After getting a drubbing at the polls in April 2014, when just 44 percent of Sequim voters supported a $154 million school construction bond issue, Kelly Shea says he got the message: "You guys are biting off more than you can chew."

So Shea, the Sequim schools superintendent, dropped the district's plans to erect a new high school and football stadium, cutting the bond's size to just under $50 million for a new elementary school and science classrooms.

It was enough to win a majority of Sequim School District voters, 57 percent, in a special election this month. But it wasn't enough to get the measure passed.

Since 1944, it's taken a 60-percent supermajority vote to raise property taxes to build new schools or fund capital improvements in Washington state, and it will likely stay that way for at least another year.

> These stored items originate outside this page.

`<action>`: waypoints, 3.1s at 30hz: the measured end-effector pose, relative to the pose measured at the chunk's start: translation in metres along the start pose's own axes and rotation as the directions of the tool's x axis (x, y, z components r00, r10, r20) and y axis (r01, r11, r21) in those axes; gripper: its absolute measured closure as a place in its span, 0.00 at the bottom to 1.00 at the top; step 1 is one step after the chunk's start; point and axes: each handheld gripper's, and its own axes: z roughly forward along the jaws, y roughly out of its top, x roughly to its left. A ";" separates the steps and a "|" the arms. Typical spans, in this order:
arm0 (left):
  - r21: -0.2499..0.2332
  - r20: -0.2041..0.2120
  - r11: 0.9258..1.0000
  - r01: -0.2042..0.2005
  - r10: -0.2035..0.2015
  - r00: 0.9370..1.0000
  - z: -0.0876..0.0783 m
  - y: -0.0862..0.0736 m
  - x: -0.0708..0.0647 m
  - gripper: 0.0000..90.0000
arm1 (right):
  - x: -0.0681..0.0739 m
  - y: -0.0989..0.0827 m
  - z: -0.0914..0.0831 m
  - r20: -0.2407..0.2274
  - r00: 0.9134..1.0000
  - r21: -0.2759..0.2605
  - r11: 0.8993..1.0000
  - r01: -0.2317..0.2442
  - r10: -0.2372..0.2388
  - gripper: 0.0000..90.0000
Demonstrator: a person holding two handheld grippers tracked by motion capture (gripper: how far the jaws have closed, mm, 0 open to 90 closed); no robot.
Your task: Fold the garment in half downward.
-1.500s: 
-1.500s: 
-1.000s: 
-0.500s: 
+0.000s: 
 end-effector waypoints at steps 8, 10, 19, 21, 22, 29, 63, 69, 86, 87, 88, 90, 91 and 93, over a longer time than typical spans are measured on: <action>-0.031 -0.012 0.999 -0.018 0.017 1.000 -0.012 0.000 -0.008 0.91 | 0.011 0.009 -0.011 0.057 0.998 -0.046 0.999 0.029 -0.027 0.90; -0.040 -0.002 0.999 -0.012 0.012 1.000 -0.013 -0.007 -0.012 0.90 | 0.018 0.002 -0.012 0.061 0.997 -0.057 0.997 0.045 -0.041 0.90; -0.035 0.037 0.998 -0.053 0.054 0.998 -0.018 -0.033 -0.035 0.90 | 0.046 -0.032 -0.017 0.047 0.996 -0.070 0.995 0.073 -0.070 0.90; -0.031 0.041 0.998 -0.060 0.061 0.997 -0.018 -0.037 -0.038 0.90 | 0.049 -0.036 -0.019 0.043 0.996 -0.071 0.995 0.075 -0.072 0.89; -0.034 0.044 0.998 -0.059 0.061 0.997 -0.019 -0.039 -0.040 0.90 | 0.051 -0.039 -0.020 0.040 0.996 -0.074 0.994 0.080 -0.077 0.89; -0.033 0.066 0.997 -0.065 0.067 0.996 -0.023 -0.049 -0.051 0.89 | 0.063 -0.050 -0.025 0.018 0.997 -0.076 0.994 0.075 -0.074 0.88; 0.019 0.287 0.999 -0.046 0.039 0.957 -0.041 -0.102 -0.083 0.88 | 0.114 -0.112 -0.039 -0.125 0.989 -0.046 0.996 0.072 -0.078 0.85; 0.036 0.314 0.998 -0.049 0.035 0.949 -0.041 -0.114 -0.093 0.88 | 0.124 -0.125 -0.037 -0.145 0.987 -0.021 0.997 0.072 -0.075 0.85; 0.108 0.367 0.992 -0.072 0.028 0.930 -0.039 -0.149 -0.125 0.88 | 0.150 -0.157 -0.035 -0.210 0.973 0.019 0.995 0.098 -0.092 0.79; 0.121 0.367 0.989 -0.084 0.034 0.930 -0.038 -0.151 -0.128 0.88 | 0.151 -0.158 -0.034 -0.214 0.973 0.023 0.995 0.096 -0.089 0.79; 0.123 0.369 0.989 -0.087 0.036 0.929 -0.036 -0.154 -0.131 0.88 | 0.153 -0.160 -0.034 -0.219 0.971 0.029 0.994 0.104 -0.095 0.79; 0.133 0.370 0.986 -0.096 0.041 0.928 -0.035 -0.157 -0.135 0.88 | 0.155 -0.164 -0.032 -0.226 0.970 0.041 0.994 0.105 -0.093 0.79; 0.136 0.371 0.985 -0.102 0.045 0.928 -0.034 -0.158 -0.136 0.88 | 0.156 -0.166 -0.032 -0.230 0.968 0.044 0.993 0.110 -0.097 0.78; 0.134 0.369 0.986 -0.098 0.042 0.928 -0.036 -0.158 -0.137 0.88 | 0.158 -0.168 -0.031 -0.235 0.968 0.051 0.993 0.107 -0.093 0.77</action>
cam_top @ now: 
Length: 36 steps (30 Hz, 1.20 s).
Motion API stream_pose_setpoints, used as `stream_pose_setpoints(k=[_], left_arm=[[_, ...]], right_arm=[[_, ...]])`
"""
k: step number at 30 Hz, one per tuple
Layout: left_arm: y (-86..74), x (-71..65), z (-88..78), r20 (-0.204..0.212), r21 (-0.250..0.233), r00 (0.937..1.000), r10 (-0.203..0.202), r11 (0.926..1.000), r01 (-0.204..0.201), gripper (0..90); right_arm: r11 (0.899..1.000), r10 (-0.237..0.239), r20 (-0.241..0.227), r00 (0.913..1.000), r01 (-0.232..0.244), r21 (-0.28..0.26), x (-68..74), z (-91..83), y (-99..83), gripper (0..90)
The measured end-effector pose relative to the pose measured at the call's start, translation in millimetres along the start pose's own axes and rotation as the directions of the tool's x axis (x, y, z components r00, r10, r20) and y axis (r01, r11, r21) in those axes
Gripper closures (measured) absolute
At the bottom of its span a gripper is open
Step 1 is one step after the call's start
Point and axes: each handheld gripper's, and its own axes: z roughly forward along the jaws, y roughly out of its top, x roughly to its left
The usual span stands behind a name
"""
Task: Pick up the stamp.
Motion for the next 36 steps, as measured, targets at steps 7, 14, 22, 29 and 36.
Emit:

Last week, state lawmakers passed on a constitutional amendment that would've lowered the threshold for passage to a simple majority. The measure, authored by Rep. Mia Gregerson, D-SeaTac, and Rep. Dick Muri, R-Steilacoom, was removed from the Education Committee agenda the night before it was due for a vote, just before the panel was due to report bills to the full House.

'The Threshold Is Very High'

But Shea says the issue remains relevant in Sequim, and not only because the district of only 2,800 students will be up to 25 portable classrooms by next fall. He says Sequim had to reject state funding to deploy full-day kindergarten because the district's buildings didn't have the space. He worries about adding high school science requirements and, potentially, the impact of an initiative to lower class sizes.

"All of these things that have changed recently are going to put a significant demand on space. How do districts quickly respond to those changes?" Shea said. "With a 60-percent requirement, that's a very difficult challenge for districts to meet."

A spokesperson for the Highline Public Schools, where voters recently rejected a $367 million bond issue, noted the state doesn't fund school construction. The state only offers matching funds that cover small portions of project costs, and only after voters have approved a bond.

"We do have to go to voters to get funds [for building] because there isn't any other source for them ... but the threshold is very high to be able to meet that need," said spokesperson Catherine Carbone Rogers. "That is a dilemma and a continual struggle for school districts."

'Go Fast Alone, Or Go Big Together'

More than 40 other House Democrats had signed on to sponsor the joint resolution to lower the threshold.

On Friday, Gregerson guessed the bill's late introduction during a crowded legislative session likely had something to do with its removal from the committee agenda, though she hadn't spoken with party leadership to hear the exact reason why.

"There is a bit of disappointment this can't be part of the conversation for longer this year, but I think everyone involved knew that this was going to be a multiple-year strategy," Gregerson said.

"You can go fast alone," she said, "or go big together."